I’m currently working on a document-based score analysis using Gemini 2.0-Flash. The goal is to evaluate Document X by extracting certain metrics from it and comparing them with a reference document, Document Y — essentially comparing “what I have” (X) versus “what’s required” (Y).
Issue:
We’re using a consistent prompt to compare Document X against Document Y. However, we’ve noticed that the generated scores vary between runs, even when the input documents and prompt remain unchanged.
Most of the time, the score fluctuation is within a range of ~5%, which is acceptable.
But occasionally, we see a much larger variation — sometimes as high as 25%, which is problematic for our use case where reliability and consistency are critical.
Looking for Suggestions:
How can we reduce this inconsistency and make the score generation more stable and reliable?
Yep, tried the temperature, topP, topK and couldn’t achieve determinism, thanks for sharing the paper I noticed a new thing “seed” which I didn’t come across in my research, which seems interesting.
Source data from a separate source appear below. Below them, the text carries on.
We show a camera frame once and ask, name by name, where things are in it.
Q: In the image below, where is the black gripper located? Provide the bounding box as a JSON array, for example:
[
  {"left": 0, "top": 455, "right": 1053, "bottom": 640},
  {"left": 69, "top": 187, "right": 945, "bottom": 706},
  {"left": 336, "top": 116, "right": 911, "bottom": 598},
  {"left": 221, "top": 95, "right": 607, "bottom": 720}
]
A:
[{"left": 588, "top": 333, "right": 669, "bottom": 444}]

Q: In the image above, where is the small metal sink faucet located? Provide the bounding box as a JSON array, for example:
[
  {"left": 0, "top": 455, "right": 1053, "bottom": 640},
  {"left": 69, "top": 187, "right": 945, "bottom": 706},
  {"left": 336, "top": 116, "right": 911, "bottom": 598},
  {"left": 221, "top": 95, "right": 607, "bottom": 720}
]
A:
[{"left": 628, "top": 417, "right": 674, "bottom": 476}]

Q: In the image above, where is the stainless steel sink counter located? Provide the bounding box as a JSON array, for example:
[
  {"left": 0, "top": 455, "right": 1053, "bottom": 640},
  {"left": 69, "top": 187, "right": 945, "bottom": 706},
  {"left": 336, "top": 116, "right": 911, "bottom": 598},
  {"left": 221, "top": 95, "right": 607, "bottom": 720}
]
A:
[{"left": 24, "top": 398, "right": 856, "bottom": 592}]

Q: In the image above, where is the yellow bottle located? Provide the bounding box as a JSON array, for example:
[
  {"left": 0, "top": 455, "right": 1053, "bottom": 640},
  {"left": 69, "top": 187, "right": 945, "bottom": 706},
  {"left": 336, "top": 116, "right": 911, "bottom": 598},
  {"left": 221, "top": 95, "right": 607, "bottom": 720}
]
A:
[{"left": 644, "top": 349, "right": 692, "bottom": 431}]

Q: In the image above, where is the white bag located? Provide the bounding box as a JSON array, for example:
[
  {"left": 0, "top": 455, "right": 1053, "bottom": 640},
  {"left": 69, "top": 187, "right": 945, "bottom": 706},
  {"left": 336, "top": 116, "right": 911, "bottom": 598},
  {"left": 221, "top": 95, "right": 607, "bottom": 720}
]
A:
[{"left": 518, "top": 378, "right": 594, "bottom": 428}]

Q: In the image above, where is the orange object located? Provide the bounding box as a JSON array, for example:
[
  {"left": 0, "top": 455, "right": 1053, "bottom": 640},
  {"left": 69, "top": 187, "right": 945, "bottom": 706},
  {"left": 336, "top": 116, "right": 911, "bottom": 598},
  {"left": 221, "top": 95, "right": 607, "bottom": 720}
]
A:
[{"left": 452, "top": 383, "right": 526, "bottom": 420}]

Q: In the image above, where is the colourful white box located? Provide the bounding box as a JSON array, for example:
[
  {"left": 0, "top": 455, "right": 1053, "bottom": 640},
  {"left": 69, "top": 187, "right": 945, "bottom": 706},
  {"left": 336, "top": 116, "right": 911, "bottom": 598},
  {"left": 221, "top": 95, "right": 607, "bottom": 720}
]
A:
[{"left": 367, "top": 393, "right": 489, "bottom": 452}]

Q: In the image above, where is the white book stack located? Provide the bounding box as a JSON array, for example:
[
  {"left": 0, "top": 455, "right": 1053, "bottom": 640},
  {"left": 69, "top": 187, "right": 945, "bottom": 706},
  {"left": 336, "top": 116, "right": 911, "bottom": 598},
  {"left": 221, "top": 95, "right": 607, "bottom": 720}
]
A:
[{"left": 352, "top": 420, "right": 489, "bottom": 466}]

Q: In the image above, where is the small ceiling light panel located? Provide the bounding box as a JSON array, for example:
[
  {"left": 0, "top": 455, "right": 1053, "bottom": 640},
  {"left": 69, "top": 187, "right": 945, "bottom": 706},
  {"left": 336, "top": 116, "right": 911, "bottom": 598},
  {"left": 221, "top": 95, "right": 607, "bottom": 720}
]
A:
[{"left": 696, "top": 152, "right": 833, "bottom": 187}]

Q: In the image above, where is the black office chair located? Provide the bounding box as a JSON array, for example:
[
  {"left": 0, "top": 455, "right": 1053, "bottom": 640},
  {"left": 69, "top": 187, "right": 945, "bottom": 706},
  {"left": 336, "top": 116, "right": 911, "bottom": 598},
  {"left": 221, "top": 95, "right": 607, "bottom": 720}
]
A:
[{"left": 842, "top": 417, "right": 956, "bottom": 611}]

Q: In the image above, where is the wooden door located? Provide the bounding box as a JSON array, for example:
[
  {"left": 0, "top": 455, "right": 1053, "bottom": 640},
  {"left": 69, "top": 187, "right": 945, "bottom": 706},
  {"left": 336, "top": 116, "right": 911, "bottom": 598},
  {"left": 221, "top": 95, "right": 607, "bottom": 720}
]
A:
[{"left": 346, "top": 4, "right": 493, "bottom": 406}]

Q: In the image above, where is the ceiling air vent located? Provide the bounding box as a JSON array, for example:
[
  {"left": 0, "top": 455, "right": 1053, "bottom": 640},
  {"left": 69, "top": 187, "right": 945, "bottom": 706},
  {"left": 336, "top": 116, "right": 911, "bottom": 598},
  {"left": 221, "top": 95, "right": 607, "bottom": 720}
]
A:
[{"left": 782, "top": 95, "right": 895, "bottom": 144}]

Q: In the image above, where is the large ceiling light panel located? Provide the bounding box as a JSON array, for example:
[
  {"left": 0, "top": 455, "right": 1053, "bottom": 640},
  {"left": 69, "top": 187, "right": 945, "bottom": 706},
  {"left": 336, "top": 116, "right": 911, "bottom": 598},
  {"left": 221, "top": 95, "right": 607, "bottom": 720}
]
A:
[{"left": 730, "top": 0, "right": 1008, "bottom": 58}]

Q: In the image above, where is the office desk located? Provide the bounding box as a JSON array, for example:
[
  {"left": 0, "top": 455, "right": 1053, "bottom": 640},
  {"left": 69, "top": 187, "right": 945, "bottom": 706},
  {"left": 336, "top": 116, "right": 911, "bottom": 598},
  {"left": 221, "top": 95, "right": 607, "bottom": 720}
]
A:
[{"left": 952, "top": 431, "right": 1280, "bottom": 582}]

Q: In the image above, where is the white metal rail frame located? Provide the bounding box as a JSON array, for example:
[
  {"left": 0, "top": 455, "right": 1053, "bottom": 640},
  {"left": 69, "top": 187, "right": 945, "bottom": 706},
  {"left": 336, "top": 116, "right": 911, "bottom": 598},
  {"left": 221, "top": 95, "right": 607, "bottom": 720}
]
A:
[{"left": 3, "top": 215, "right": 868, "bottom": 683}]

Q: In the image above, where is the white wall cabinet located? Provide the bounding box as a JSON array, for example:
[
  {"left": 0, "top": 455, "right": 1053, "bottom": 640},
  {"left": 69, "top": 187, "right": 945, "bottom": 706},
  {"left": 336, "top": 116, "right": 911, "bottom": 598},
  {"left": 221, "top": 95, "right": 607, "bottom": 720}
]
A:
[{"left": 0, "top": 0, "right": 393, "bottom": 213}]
I’ll try it out and test it, and see if it solves the problem.
Thanks for helping out and your time.
I do not know what is the matter but it reminds me of Chaos theory and initial conditions with Floating Point numbers.
So, my simple idea is to restart everything from a fresh boot and just run it alone. Record the output and then run it again to see if it differs.
But feel free to ignore my suggestions as I am not even running my own stuff here yet.
I tried with the approach mentioned in the paper - seed but it didn’t actually help much.
To be frank, I got better results without configuring anything, rather than keeping {temperature, topP, topK, seed} I am not sure what is going wrong, something feels off.
AI is not-being deterministic, or not in allowed range of ±5%.
Even tried Open AI GPT-4o but, nothing changed much.
If anyone facing same issue, and was able to find a solution, please feel free to share your approach.
Setting seed to a fixed value just ensures repeatable results because it initialises the pseudo-random numbers generator (PRNG) to the same value for each run, but doesn’t ensure the correctness of the result. If there are large discrepancies from run to run it’s more sensible to repeat a large number of runs with the same inputs, and average their results, using the sample’s standard deviation to estimate a confidence interval. (This assuming that the distribution of the results is normal, otherwise some more robust estimators of mean and spread should be used).
Thanks for your suggestions, but here I am validating a document and reasoning why a document is scored X, it’s not just for research but also as a product wise, so re-running each document, multiple times wont be a good option ig.
Also, this is a bit domain specific documents and analysis, do you think using some rag with similar docs in vector store would give more deterministic score?
Thanks, there is so much to AI and it keeps changing ever the faster so it made me smile to be even a little useful.
I have all the stuff to set up my old workstation as an AI lab so that is on the todo.
I’m not sure: in RAG systems a vector database stores chunks of documents, and can retrieve chunks semantically close to the query. But in your case, if I understand it correctly, you should estimate the closeness of whole documents.